La variété des autres diagnostics rend nécessaire d’autres examens tels que NFS/plaquettes, frottis/goutte épaisse, CRP, transaminases, hémocultures... ces examens nécessitant un délai incompatible avec le diagnostic d’élimination de fièvre hémorragique à Ebola « seront réservés obligatoirement à un laboratoire de niveau de sécurité P3, dans un hôpital de référence de zone ». Les échantillons « seront obligatoirement transportés au laboratoire sans utilisation de l’éventuel pneumatique, dans des systèmes de transport sécurisés (triple emballage répondant aux caractéristiques de transport de classe A », ajoute le HCSP.
Classement des cas
Pour tout patient suspect de fièvre hémorragique à Ebola, l’ARS doit être informée dans les meilleurs délais, « et seule une concertation entre le clinicien impliqué dans la prise en charge du patient, l’infectiologue référent, le microbiologiste, l’hygiéniste et l’épidémiologiste de l’InVS, en lien avec le CNR, doit conclure au classement en "cas possible" », insiste l’avis. Et de poursuivre : « Le clinicien seul ou l’ARS seule ne peuvent porter ce classement. » La prise en charge repose d’abord sur un strict respect des précautions standard d’hygiène, dans la structure qui l’accueillera (cabinet médical, service d’accueil des urgences, secteur d’hospitalisation). Des précautions standard qui devront être complétées avec les mesures de type « air » et « contact » avec mesures barrières renforcées, notamment port de gants systématique. Si le patient est classé comme « cas possible » ou « cas confirmé », ces mesures d’hygiène « devront être strictement respectées avec vigilance particulière vis-à-vis du risque d’accident exposant au sang », souligne le HCSP.
Mesures au cabinet
Les recommandations sont ensuite adaptées en fonction des différentes situations. Une personne qui aura séjourné dans un des pays où le virus Ebola circule mais totalement asymptomatique, devra surveiller quotidiennement sa température. Aucune mesure d’éviction n’est requise.

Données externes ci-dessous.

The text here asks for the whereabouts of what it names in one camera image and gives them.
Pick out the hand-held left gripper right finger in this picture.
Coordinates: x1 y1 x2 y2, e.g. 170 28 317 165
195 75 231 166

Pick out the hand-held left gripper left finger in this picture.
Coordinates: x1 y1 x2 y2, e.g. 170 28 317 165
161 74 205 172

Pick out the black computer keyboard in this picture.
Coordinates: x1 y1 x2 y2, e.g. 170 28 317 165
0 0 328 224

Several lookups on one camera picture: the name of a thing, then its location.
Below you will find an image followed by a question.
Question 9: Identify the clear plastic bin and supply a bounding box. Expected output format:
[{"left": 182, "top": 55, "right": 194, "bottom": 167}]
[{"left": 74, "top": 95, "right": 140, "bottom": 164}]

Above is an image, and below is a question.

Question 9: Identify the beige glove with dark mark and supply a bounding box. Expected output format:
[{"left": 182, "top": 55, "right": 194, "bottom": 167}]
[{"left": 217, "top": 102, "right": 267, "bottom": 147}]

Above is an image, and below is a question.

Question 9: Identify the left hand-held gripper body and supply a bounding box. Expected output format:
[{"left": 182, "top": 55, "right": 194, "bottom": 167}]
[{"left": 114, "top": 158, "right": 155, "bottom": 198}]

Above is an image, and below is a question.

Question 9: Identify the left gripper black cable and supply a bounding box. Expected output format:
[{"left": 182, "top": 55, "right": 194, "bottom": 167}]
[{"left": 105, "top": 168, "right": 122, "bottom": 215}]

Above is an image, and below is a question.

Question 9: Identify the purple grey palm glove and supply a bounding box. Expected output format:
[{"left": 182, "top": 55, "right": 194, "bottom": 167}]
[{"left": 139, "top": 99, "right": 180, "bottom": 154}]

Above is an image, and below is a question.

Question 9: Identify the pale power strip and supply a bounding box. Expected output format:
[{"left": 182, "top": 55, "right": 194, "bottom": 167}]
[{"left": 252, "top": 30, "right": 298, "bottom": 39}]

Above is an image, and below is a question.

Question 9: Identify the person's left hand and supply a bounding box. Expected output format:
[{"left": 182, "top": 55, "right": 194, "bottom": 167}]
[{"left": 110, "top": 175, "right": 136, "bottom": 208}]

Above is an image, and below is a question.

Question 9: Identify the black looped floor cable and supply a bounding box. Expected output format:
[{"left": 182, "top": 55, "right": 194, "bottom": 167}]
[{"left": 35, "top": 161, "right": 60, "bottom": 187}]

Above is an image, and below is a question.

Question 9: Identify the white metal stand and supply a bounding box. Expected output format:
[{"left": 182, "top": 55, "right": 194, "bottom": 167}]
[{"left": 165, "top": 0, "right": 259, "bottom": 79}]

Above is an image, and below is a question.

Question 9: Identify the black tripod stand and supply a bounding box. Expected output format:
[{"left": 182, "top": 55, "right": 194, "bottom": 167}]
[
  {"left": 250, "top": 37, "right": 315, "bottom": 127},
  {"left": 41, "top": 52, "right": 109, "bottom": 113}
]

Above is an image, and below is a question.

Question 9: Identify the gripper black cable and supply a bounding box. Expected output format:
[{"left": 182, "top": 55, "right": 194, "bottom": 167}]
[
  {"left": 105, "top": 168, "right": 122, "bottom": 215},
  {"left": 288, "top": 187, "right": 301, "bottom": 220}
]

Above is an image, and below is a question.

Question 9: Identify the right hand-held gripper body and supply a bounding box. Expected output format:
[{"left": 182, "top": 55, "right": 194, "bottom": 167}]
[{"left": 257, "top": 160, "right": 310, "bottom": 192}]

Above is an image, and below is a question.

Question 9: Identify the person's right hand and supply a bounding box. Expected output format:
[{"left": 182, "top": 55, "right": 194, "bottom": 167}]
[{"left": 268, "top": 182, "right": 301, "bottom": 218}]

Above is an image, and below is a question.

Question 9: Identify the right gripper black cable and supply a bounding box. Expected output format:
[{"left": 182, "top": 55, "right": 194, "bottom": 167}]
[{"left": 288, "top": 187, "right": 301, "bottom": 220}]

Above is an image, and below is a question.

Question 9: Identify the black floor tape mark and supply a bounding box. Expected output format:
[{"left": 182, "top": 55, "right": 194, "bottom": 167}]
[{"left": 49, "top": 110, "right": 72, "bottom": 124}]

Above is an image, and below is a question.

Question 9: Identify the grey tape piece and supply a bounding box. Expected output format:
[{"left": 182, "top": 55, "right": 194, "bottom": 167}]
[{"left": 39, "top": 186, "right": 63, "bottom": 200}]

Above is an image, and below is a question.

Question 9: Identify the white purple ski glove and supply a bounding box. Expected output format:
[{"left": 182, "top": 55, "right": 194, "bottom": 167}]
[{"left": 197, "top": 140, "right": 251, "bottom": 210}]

Les mesures d’hygiène sont détaillées pour les patients suspects en cabinet de ville ou à l’hôpital. En cabinet, un patient suspect doit être isolé des autres patients et devra porter un masque chirurgical. Pour le patricien, la friction hydro-alcoolique pour l’hygiène des mains précédée d’un lavage en cas de souillures visibles est recommandée. Les mesures barrières consistent en port de gants – si possible en nitrile – de surblouse à usage unique, d’appareil de protection respiratoire (APR) de type FFP2 à usage unique ou à défaut masque chirurgical, changé après au maximum 3 ou 4 heures. S’il existe un risque de projection de liquides biologiques, le port de lunettes largement couvrantes est recommandé. Si du matériel a été utilisé ou en cas de souillures par des liquides biologiques, le HCSP recommande le nettoyage par un détergent désinfectant, le rinçage, puis l’application d’eau de javel à 0,5 % (soit 2 % de chlore environ).
Les patients classés « possibles » ou « confirmés » seront pris en charge dans l’hôpital de référence dans un secteur adapté en chambre individuelle, avec sas, et si possible, à pression négative. Aux urgences, la prise en charge se fera en box individuel avec une équipe dédiée (un seul médecin senior et la même équipe paramédicale).